Wall Street wants to delve deep inside the minds of Main Street investors. But will it use this powerful information for good?

In a string of announcements this spring, the educational arm of the NASD, formerly known as the National Association of Securities Dealers, granted more than $500,000 to researchers studying investors' psychological and gender biases, their susceptibility to fraud and their optimal learning strategies.

The grants represent growing acceptance of behavioral finance, the field of study that attempts to explain how emotions and judgment color investment choices.

This year, the NASD has announced five separate research grants that "had a component of understanding how and why people make decisions," said NASD Vice Chairman Mary Schapiro. "The fraudsters have already figured out how to prey on older people" by intimidating them into quick decisions, for example, she said.

Even legitimate investment firms already rely on emotional messages in advertising. Studying television ads, University of Virginia anthropologist Daniel Lefkowitz found shifting patterns in the emotional hot buttons used on investors.

After emotionless ads that began in the 1950s, the angry, empowered online investor characterized the advertisements of the 1990s stock bubble era, he said. Today's advertising stressing trusted investment advisers, he said, represents a shift back to an emphasis on nurturing and relationships.

The NASD studies are aimed at arming investors with tools to recognize attempts to play on their emotions, Schapiro said. By understanding how we make decisions because of our background, for example, we can better put that in perspective so it informs but doesn't overwhelm sound judgment, she said.

In one national survey, Iowa State University researchers hope to uncover explanations for why men and women show stark differences in their approaches to investing, from their risk tolerance to the way they buy investment products. Previous studies have shown that men trade more aggressively than women and that women are often reluctant to make decisions - both to their detriments.

"I want to get inside their heads and learn about all the personal characteristics that affect their investment behaviors," said Tahira Hira, the Iowa State professor conducting the two-year study.

Ultimately the professor hopes the research falls into the hands of actual investors, helping them to better understand themselves and their financial biases so they can make more-informed decisions.

She acknowledges that in reality, though, it is the marketing arms of investment firms that hungrily await results of studies like hers.

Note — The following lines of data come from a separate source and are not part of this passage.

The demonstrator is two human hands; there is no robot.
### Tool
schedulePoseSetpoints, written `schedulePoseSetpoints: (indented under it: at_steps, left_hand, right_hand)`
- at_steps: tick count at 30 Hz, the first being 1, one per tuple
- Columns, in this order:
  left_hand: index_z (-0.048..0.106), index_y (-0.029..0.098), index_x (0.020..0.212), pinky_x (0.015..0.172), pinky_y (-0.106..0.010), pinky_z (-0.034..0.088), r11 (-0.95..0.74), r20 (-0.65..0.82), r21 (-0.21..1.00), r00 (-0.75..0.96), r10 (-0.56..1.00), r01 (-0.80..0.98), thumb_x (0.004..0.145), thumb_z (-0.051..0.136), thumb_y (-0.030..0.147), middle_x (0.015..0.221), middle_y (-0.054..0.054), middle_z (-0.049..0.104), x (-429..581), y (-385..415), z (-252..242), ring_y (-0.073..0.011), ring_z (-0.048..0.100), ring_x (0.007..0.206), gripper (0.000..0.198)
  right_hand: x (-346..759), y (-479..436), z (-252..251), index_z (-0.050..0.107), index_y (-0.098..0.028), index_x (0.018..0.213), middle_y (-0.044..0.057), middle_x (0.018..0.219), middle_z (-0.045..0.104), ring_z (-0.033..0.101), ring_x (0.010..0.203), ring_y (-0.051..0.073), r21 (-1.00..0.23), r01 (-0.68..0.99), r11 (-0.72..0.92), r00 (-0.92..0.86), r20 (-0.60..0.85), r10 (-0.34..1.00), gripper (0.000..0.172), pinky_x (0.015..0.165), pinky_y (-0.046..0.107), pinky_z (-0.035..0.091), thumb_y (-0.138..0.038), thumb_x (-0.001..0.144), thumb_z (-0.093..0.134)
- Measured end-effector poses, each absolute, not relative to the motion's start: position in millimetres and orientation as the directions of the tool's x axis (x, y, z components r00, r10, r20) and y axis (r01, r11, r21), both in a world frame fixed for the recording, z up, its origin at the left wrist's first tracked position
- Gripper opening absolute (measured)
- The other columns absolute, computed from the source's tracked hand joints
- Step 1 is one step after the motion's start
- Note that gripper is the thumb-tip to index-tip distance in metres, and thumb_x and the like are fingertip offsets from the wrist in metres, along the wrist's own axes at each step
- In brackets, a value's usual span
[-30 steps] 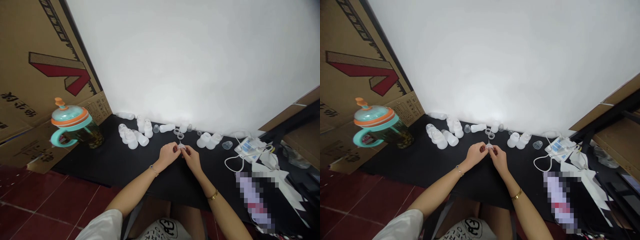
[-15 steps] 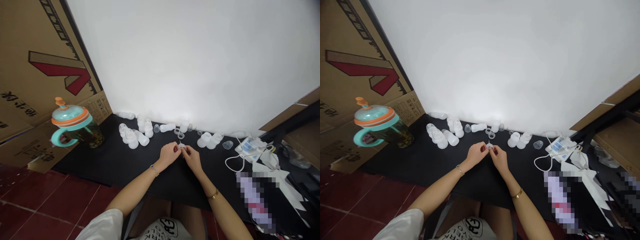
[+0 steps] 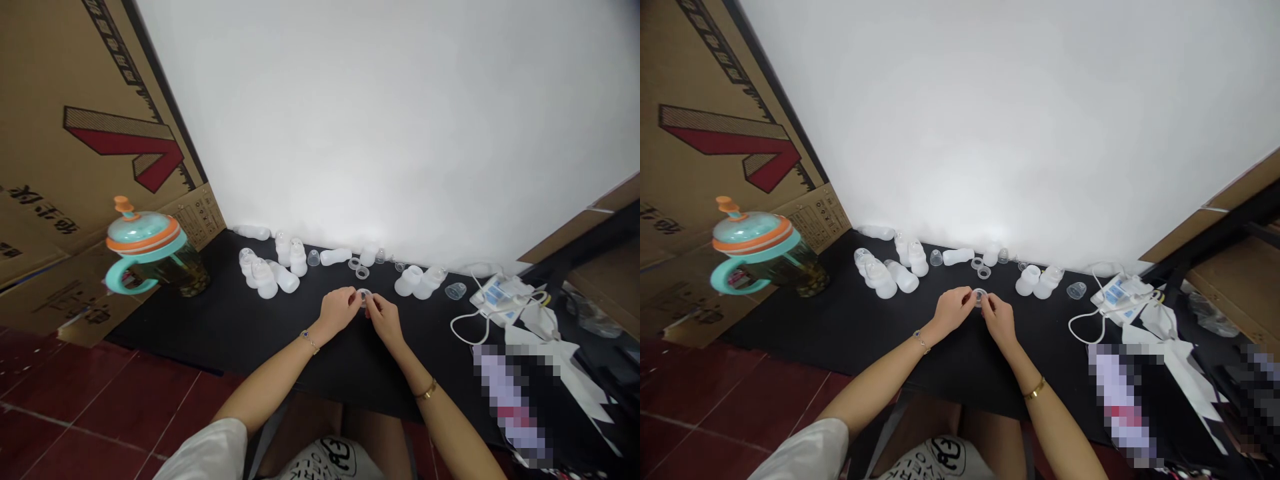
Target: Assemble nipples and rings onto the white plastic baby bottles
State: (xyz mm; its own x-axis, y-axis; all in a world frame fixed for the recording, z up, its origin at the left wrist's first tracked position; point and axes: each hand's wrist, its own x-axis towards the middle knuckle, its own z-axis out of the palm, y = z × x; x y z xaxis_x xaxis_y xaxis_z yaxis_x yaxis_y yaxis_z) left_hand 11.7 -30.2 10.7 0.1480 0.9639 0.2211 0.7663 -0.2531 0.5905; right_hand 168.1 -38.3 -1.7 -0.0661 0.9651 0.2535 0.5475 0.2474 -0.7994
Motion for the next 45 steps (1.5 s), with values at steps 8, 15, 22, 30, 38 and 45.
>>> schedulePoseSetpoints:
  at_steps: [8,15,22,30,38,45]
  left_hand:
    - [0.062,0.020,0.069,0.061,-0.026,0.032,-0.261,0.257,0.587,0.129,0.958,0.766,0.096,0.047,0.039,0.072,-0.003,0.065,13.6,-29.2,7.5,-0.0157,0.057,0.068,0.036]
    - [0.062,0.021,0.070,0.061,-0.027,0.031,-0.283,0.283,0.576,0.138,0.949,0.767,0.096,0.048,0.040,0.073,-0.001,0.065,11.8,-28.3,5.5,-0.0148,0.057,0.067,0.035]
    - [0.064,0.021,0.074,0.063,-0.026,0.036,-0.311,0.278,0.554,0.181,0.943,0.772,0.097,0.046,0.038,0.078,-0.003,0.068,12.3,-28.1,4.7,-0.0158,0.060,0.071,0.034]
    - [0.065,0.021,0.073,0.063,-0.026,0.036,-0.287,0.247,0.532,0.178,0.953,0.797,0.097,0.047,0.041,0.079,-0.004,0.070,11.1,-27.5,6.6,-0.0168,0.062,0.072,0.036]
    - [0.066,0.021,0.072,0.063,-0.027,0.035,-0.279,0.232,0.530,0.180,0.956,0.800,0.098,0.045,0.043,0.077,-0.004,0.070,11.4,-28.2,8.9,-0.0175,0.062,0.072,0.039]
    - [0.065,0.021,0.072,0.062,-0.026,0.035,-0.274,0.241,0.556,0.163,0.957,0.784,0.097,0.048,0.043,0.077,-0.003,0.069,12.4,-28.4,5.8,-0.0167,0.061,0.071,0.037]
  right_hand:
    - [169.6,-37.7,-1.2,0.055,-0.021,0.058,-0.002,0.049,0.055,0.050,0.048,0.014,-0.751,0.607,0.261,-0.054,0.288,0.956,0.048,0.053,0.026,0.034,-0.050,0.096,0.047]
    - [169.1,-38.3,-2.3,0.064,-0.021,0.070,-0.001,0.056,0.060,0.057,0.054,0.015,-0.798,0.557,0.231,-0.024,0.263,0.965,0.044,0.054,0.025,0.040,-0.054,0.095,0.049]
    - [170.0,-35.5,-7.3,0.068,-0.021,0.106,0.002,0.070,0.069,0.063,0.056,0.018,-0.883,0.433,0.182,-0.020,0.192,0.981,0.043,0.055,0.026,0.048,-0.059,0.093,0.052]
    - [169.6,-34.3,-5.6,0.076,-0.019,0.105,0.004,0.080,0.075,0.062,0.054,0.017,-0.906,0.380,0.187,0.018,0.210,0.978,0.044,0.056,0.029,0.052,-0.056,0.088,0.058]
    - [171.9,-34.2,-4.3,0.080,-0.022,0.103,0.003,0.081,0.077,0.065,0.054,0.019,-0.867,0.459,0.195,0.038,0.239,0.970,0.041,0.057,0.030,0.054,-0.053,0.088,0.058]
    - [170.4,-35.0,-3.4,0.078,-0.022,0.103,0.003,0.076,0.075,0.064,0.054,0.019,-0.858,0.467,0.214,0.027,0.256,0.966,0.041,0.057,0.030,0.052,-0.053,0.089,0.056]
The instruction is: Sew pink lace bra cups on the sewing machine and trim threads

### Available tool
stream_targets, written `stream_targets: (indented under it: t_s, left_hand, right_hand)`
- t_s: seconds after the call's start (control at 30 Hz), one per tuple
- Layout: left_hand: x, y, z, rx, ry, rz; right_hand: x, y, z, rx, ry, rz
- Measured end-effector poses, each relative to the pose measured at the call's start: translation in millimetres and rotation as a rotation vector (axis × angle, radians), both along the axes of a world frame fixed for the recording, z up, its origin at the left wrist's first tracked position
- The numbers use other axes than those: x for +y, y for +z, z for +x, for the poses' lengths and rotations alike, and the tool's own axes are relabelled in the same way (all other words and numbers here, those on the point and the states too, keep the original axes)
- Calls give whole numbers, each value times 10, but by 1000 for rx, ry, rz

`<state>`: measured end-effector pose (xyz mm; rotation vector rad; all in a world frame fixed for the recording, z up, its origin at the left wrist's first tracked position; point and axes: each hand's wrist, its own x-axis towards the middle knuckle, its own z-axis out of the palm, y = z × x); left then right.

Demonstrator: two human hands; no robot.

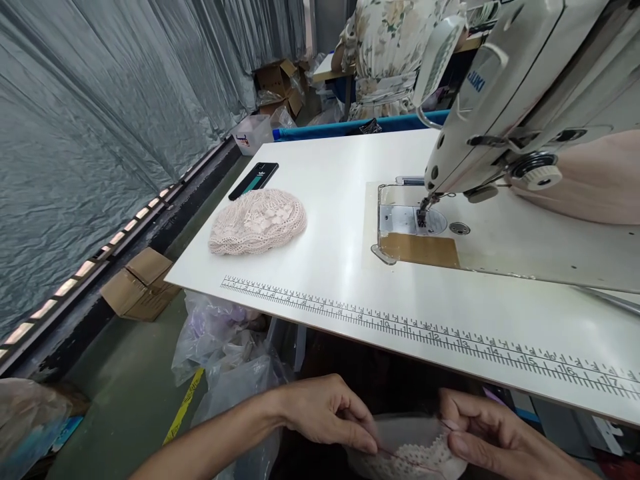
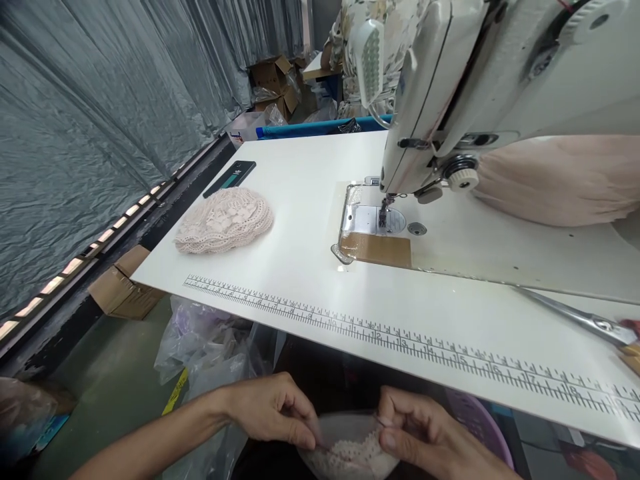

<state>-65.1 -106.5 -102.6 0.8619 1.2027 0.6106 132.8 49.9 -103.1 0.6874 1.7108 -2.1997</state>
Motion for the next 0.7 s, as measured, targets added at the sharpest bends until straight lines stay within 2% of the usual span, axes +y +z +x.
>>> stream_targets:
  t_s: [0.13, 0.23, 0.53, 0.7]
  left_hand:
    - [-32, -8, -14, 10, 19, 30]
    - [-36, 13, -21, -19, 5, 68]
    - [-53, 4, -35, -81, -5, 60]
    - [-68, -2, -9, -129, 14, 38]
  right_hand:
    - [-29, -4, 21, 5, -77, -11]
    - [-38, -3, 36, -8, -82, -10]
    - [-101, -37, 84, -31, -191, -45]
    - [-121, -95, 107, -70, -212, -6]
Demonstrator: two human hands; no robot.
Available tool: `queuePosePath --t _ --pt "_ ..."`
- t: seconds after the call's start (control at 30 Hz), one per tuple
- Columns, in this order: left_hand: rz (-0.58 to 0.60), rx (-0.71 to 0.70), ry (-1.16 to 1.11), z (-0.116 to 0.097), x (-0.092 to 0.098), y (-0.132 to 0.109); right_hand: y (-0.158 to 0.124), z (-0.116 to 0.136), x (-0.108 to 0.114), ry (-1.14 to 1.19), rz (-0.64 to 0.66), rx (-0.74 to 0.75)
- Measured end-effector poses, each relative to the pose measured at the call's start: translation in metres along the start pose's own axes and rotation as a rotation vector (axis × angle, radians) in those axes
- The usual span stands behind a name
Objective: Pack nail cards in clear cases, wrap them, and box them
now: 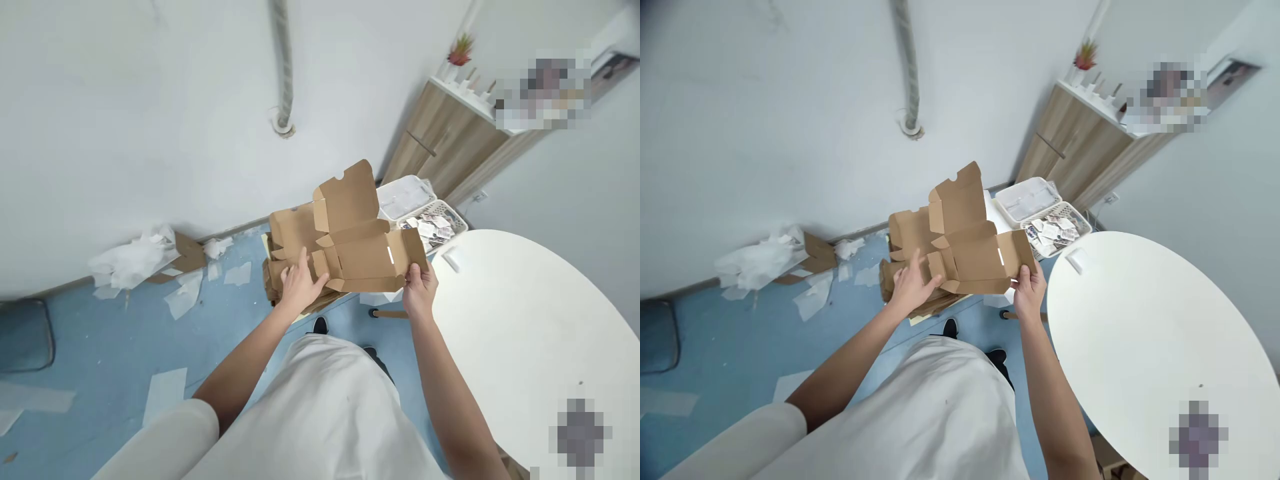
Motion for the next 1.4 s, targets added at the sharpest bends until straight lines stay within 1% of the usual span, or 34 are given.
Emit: queuePosePath --t 0.07,0.13,0.27,0.33,0.43,0.5,0.6,0.67,0.77,0.83,0.93,1.03,1.17,1.23,1.3,1.4 --pt "0.106 -0.023 -0.018 -0.023 -0.019 0.006 -0.002 0.004 0.029 0.049 -0.074 0.021" --pt "0.167 -0.069 -0.065 -0.051 -0.034 0.010 -0.006 0.010 0.063 0.072 -0.151 0.043" --pt "0.184 -0.239 -0.217 -0.120 -0.052 0.008 -0.023 0.022 0.146 0.056 -0.330 0.054" --pt "0.191 -0.313 -0.239 -0.157 -0.060 0.002 -0.037 0.027 0.190 0.036 -0.442 0.072" --pt "0.234 -0.426 -0.248 -0.212 -0.075 -0.011 -0.060 0.031 0.251 -0.008 -0.589 0.104" --pt "0.278 -0.498 -0.260 -0.247 -0.089 -0.023 -0.075 0.027 0.287 -0.036 -0.653 0.089" --pt "0.340 -0.577 -0.256 -0.290 -0.115 -0.041 -0.097 0.010 0.335 -0.061 -0.700 0.012" --pt "0.381 -0.619 -0.241 -0.314 -0.133 -0.053 -0.111 -0.004 0.363 -0.109 -0.726 -0.036" --pt "0.442 -0.684 -0.209 -0.343 -0.160 -0.070 -0.133 -0.023 0.401 -0.231 -0.800 -0.104" --pt "0.474 -0.728 -0.184 -0.359 -0.175 -0.081 -0.145 -0.035 0.417 -0.260 -0.813 -0.156" --pt "0.510 -0.762 -0.127 -0.374 -0.195 -0.091 -0.156 -0.048 0.431 -0.262 -0.797 -0.214" --pt "0.548 -0.779 -0.069 -0.384 -0.211 -0.097 -0.163 -0.060 0.435 -0.227 -0.796 -0.266" --pt "0.596 -0.799 -0.066 -0.394 -0.231 -0.100 -0.164 -0.071 0.432 -0.164 -0.801 -0.298" --pt "0.634 -0.768 -0.097 -0.397 -0.242 -0.097 -0.163 -0.074 0.429 -0.159 -0.796 -0.303" --pt "0.701 -0.704 -0.152 -0.398 -0.254 -0.092 -0.162 -0.074 0.426 -0.161 -0.795 -0.316" --pt "0.805 -0.607 -0.219 -0.399 -0.272 -0.083 -0.160 -0.070 0.425 -0.163 -0.830 -0.344"
Point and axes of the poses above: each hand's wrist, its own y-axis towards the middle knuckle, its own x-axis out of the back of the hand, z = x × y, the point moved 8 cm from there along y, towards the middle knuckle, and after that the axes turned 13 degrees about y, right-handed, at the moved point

Still, she believes the results will help - not hurt - investors because they will assist firms in providing services better suited to individuals' temperaments.

The NASD's educational division also is funding research by the Consumer Federation of America to discover what typical investors know about mutual funds and how they receive - and want to receive - information.

The study will help firms make more effective disclosure statements and design more informative sales pitches, Barbara Roper, director of investor protection for the Consumer Federation, said in announcing the award.

If the unintended consequence of this greater knowledge about what makes investors tick is that companies will have better marketing weapons with which to sell us advice and products, what can investors do to make sure they're equipped to scrutinize those pitches carefully?

One prominent academic in the field is skeptical that much can be done to change our gut responses, no matter what Wall Street gleans from studying investor psychology.

"Chances are that we won't easily overcome our biases," said Terrance Odean, associate professor at University of California at Berkeley. He has studied gender differences in trading and the effects of excessive trading on investment performance.

A simple and obvious solution, Odean said, is to buy and hold index funds.